Nel tentativo di scongiurare questa consultazione, il Governo ha preso provvedimenti limitativi, connotati dalla tipica farraginosità e assurdità sinistrorsa: c'è di nuovo, infatti, che i committenti imprenditori non agricoli o professionisti, che ricorrono a prestazioni di lavoro accessorio, siano tenuti, almeno 60 minuti prima dell'inizio della prestazione, a comunicare all’Ispettorato del lavoro, mediante sms o posta elettronica, i dati anagrafici o il codice fiscale del lavoratore, il luogo, il giorno e l’ora di inizio e di fine della prestazione; mentre i committenti imprenditori agricoli devono comunicare, nello stesso termine e con le stesse modalità, i dati anagrafici o il codice fiscale del lavoratore, il luogo e la durata della prestazione, con riferimento ad un arco temporale non superiore a 3 giorni.
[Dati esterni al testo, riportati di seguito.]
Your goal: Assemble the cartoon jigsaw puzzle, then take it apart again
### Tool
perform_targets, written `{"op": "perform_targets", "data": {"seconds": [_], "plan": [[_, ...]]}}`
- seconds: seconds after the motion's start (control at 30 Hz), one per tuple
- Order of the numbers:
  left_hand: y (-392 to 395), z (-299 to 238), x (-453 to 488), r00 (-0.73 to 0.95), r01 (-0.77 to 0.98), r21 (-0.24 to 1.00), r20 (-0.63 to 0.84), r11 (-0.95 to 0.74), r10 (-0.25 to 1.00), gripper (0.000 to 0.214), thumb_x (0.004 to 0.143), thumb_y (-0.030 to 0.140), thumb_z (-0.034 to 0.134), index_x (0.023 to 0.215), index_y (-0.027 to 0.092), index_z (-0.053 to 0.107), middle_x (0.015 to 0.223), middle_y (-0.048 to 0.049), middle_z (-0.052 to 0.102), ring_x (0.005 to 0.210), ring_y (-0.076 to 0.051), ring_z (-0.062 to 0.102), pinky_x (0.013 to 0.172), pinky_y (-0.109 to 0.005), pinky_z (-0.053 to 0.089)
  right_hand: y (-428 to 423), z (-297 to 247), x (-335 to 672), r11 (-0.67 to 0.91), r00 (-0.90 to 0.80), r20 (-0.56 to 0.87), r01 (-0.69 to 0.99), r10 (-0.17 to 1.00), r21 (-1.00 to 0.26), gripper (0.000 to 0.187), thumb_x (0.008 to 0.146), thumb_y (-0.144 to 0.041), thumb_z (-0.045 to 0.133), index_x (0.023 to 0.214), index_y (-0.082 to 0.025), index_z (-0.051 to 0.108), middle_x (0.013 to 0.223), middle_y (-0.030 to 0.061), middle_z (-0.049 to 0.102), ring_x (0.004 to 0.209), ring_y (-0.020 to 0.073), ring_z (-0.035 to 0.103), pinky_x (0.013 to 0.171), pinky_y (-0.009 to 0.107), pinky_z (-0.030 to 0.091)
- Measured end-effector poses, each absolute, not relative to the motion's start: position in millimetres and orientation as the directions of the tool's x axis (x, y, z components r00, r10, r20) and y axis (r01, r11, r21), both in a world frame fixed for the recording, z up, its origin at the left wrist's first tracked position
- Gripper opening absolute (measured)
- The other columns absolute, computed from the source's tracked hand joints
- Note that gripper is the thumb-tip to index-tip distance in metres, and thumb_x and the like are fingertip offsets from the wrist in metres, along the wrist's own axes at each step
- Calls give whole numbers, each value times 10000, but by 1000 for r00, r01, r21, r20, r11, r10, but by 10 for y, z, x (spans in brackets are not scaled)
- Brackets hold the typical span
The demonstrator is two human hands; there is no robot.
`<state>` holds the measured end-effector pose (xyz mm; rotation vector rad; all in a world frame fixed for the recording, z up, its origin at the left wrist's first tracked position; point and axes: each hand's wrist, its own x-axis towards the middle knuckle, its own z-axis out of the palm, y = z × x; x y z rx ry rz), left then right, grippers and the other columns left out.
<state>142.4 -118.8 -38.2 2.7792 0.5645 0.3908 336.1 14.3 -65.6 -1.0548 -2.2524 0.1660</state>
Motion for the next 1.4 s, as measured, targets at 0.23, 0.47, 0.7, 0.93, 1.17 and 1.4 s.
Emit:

Ma perché queste modalità cervellotiche e inesigibili? E perché differenziare i soggetti? "PER EVITARE ABUSI", ecco la solita solfa dei dementi rossi. Come se il fine primario degli imprenditori fosse quello di fregare i propri dipendenti. Ma quando capiranno che gli imprenditori - i soli in grado di creare lavoro - hanno interesse ad andare d'accordo con i dipendenti e vanno agevolati, non ostacolati?
Non si tratta di "flessibilità", termine ambiguo perché dirigista, ma di vera e propria "libertà contrattuale". Di cosa si ha paura? Della caduta del tabù del lavoro a tempo indeterminato?